Deposed Prime Minister Abdalla Hamdok has praised a deal to reinstate his civilian administration following the abortive coup of October 25, an agreement that effectively reboots the original transitional arrangement that prevailed after the fall of Omar al-Bashir. The episode is ultimately a textbook example of the military overplaying its hand in the misguided belief that post-coup protests would either be muted given the country’s ongoing economic upheavals and widespread political disillusionment, or controllable by coercive means. Neither proved true in the end, as citizens successfully mass mobilized despite widespread internet shutdowns. Looking ahead, expect the civilian wing of the government to be newly empowered, and Prime Minister Hamdok could pick up where he left off by attempting to integrate paramilitary elements into the armed forces and/or disentangling the military from its sprawling industrial interests – moves that helped trigger the latest power-grab by military authorities in the first place. Looking ahead, a key date to keep in mind is July 2023, when the country’s first new democratic elections are scheduled to be held.

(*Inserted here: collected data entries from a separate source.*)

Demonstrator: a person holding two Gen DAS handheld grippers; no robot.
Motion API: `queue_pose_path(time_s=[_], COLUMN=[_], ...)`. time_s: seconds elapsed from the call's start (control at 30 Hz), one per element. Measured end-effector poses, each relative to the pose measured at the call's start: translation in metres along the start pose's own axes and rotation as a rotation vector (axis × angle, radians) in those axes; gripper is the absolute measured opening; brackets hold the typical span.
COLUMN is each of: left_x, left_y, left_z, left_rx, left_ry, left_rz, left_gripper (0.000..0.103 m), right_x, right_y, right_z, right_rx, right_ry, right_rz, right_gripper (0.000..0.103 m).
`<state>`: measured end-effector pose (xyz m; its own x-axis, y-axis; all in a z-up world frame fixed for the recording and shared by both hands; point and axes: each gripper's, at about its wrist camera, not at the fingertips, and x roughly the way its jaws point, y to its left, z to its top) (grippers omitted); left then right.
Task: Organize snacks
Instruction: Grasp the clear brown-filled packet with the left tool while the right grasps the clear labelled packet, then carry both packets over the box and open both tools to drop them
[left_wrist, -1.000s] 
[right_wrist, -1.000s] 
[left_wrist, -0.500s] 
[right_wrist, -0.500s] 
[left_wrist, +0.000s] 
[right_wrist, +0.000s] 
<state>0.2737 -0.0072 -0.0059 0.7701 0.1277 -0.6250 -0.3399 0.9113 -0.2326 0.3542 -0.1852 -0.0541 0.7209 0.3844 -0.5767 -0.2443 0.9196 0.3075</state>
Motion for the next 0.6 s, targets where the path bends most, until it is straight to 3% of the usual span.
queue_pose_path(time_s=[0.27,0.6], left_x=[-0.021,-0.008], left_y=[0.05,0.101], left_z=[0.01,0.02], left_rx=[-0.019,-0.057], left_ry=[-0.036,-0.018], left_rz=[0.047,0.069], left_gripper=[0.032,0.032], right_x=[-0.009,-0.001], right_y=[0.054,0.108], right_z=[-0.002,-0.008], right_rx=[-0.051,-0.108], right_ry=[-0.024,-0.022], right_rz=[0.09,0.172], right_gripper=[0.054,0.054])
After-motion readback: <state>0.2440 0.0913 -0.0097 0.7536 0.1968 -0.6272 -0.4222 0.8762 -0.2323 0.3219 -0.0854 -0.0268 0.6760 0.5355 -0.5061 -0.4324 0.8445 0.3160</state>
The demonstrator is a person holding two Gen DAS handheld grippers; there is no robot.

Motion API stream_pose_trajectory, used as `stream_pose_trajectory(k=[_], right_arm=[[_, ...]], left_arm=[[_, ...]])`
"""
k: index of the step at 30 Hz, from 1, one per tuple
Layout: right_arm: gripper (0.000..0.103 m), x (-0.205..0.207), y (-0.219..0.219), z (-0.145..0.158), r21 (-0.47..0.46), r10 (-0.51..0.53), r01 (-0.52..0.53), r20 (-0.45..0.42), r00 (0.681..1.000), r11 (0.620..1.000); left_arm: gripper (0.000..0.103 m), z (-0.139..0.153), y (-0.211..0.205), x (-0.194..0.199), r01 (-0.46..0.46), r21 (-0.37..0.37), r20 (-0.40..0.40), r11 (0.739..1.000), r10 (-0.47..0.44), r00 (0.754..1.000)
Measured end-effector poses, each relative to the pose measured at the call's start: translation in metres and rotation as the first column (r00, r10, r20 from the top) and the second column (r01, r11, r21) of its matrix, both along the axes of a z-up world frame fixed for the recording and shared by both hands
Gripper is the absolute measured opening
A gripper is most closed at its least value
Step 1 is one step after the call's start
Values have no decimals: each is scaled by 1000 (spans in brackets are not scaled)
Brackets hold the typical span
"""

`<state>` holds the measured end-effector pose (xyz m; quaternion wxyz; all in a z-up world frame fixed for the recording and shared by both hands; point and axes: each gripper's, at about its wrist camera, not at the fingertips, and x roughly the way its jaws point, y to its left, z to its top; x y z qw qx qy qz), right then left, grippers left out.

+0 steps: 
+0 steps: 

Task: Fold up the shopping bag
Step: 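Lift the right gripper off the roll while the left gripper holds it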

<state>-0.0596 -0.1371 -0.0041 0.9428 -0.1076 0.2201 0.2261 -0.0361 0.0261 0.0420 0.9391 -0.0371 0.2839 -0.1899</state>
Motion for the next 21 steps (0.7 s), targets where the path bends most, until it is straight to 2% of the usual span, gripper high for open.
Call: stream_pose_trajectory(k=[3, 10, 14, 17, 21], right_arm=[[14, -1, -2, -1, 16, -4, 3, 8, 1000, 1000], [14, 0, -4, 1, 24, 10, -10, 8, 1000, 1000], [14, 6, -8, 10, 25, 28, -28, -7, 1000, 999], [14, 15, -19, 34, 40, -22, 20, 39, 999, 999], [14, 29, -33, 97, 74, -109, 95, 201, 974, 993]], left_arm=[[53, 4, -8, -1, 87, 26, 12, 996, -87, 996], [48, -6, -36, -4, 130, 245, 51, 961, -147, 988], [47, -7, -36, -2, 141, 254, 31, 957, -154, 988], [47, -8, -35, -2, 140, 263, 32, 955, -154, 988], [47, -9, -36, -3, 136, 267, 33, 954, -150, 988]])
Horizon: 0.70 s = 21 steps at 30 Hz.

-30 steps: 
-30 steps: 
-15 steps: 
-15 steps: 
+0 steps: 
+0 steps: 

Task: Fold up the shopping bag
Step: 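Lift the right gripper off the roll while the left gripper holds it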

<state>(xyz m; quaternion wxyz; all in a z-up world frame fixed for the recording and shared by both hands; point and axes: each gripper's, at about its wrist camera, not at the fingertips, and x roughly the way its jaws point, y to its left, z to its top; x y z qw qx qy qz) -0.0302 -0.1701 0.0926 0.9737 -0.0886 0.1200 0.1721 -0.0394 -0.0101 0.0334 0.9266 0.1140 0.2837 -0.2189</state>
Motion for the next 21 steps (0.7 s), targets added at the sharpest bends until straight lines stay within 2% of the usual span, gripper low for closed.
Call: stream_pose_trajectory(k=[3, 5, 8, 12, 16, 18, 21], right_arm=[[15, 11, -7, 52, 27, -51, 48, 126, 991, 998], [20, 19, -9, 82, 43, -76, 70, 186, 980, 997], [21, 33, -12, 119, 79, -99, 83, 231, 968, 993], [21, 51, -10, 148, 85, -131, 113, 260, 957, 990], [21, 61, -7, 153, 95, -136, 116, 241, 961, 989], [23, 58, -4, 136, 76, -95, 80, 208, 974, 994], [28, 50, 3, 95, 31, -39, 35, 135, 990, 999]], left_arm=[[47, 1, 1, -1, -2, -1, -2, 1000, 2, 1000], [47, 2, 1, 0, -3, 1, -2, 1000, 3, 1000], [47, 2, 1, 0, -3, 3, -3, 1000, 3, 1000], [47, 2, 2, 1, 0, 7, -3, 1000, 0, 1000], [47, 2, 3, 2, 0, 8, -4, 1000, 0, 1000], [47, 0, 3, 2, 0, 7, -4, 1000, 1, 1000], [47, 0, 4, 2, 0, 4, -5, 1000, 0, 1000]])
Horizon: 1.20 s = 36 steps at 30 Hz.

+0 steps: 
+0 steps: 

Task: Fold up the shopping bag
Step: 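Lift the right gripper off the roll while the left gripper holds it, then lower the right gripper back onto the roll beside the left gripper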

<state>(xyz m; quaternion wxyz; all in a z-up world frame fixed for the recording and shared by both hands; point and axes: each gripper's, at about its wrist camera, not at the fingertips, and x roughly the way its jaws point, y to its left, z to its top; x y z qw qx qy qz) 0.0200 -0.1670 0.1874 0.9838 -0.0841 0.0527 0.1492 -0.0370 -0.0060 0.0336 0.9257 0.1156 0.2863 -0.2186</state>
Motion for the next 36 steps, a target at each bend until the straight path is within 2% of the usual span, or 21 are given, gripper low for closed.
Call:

Ethiopia civil war threatens to spill over border

As fighting intensifies between Tigrayan rebels and their allies and the armed forces of Ethiopia, a skirmish on the northwestern fringes of the conflict hints at the possibility of a wider regional conflict. Toward the end of the week, the Sudanese government reported that its troops had ‘repelled an attack’ in the disputed border region of Al-Fashaqa, in fighting that resulted in six deaths on the Sudanese side. The attackers were reportedly a mix of Ethiopian armed forces and local sectarian militias, likely the Amhara, who have long accused the formerly Tigray-led government in Addis Ababa of forfeiting key swathes of Amhara-held fertile land to Sudan. The region stands as a potential flashpoint in the ongoing Ethiopian civil war, and given longstanding tensions between Sudan – strongly backed by Egypt – and Ethiopia over the Grand Ethiopian Renaissance Dam, it’s not outside the realm of possibility that we could see wider clashes between these two state militaries, particularly if Amhara militias attempt to re-take the land by force.

Europe

Turkey in the grips of a worsening currency crisis

Volatility in the Turkish lira has become par for the course over the past few decades; however, recent policy decisions have combined with a deteriorating economic outlook to test the limits of what the economy can easily absorb. The lira is now down against the US dollar by one fifth in just two weeks, establishing a series of new record lows. Specifically, recent volatility is – once again – being pinned on pressure from President Erdogan to enact a loose monetary policy, even when the economic fundamentals do not allow for one. This, in Erdogan’s words, is an ‘economic war of independence’ from the ‘money barons,’ one that will be carried out despite worsening economic metrics, particularly inflation, which is now north of 20% by official accounts.

Data Snapshot

Global indices tanked to close out the week, amid fears that omicron could fuel a resurgence of COVID cases around the globe.